Reste que la dynamique d’accompagnement réduit les chances des personnes aux prises avec les plus grandes difficultés. « Il y a des personnes laissées dans la nature, appelées dans le jargon de l’accompagnement les « cumulards », qui « cumulent » des problèmes de logement, des enfants en bas âge, l’absence de permis de conduire – qui ont donc beaucoup de mal à trouver des dispositifs susceptibles de les prendre en charge », constate Jean-Marie Pillon. En bout de course, l’efficacité des démarches achoppe toujours sur la même réalité, constate Philippe Zamora : « Actuellement, il est impossible de trouver rapidement un emploi à tous ceux qui le souhaitent. Le contingent de jeunes arrivant sur le marché est supérieur au nombre de créations d’emploi. » Pour autant, selon lui, l’accompagnement « constitue un filet de sécurité pour permettre d’éviter une exclusion durable du marché du travail ». Cet intérêt peut finalement paraître limité. « La vraie difficulté, c’est que la reprise économique amène les publics à faire un arbitrage en faveur de l’intérim ou des CDD au détriment des formations », constate David Margueritte, président de la commission emploi et formation professionnelle de Régions de France. Malgré l’évolution des dispositifs, l’accompagnement vers l’emploi reste toujours un chantier ouvert.

PSE : quel retour à l’emploi ?

Les personnes touchées par des licenciements économiques dans le cadre d’un plan de sauvegarde de l’emploi (PSE) font aussi l’objet d’un accompagnement renforcé, à travers le contrat de sécurisation professionnelle (CSP). Dans le cas de restructurations très « impactantes », le ministère du Travail peut mettre sur pied des cellules d’appui à la sécurisation professionnelle (CASP), qui ont « vocation à préparer l’entrée en CSP et qui peuvent comporter un volet d’appui psychologique pour traiter les effets négatifs liés à un arrêt brutal de l’activité de l’entreprise ». En 2017, il en a financé 36 qui ont accompagné 2 800 personnes. Sur la base des 1 300 bilans de PSE analysés depuis 2013, le ministère du Travail constate que 15 % des personnes licenciées retrouvent un emploi grâce au reclassement interne et que 40 % signent un contrat après un congé de reclassement ou un CSP, dont 70 % en CDI, « chiffre d’autant plus significatif que 85 % des offres d’emploi sont en CDD ou en intérim ».

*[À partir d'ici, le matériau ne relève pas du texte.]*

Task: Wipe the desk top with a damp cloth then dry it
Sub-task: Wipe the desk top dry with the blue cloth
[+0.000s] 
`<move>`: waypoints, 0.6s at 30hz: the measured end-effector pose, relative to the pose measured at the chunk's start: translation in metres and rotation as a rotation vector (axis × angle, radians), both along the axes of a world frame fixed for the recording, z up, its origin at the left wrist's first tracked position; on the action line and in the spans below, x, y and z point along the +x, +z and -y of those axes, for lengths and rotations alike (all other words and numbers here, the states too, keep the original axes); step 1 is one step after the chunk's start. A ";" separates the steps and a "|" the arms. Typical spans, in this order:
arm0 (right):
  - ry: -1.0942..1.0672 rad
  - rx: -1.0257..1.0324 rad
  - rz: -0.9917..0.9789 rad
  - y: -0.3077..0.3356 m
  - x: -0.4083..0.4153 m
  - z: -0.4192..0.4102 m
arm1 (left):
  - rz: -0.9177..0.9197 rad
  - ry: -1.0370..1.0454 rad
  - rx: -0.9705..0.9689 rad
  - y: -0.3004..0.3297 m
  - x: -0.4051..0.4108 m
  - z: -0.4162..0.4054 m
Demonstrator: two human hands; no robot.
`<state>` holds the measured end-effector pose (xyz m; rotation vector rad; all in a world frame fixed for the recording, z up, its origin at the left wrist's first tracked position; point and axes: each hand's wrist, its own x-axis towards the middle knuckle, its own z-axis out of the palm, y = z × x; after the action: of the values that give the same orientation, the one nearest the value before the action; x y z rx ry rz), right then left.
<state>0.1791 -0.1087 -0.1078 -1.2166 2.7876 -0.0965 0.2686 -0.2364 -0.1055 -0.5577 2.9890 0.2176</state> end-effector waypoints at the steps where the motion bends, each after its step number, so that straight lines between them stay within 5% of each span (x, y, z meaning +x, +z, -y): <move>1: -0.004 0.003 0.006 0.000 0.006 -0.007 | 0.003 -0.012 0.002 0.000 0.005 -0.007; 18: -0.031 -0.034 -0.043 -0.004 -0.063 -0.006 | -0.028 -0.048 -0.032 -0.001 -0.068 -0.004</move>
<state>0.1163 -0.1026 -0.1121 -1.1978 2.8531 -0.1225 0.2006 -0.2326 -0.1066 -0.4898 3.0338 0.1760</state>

RSA : d’autres urgences avant l’emploi

Les bénéficiaires du RSA apparaissent, eux aussi, particulièrement handicapés dans la perspective d’un retour à l’emploi. « Ce ne sont pas des « actifs » au sens où ils ne recherchent pas activement un emploi », constate Bernard Gomel, coauteur, avec Anne Eydoux, de « Apprendre (de l’échec) du RSA, la solidarité active en question », paru aux éditions Wolters Kluwer, collection Liaisons Sociales. « Dans deux tiers des cas, ils sont écrasés par des difficultés liées à l’exclusion sociale, par des charges familiales, des problèmes de santé, ils ont de grandes difficultés à se déplacer. Leur préoccupation première n’est pas l’emploi. Il leur faudra régler bien d’autres problèmes avant que ne se pose la question de l’emploi. » Pour autant, ce dispositif d’accompagnement spécifique enregistre des résultats. « L’accompagnement global pour les bénéficiaires du RSA permet d’enregistrer une hausse de 3 points du taux d’entrée en emploi, soit un gain de 20 % par rapport au taux d’emploi sans accompagnement », note Philippe Zamora, de la Dares.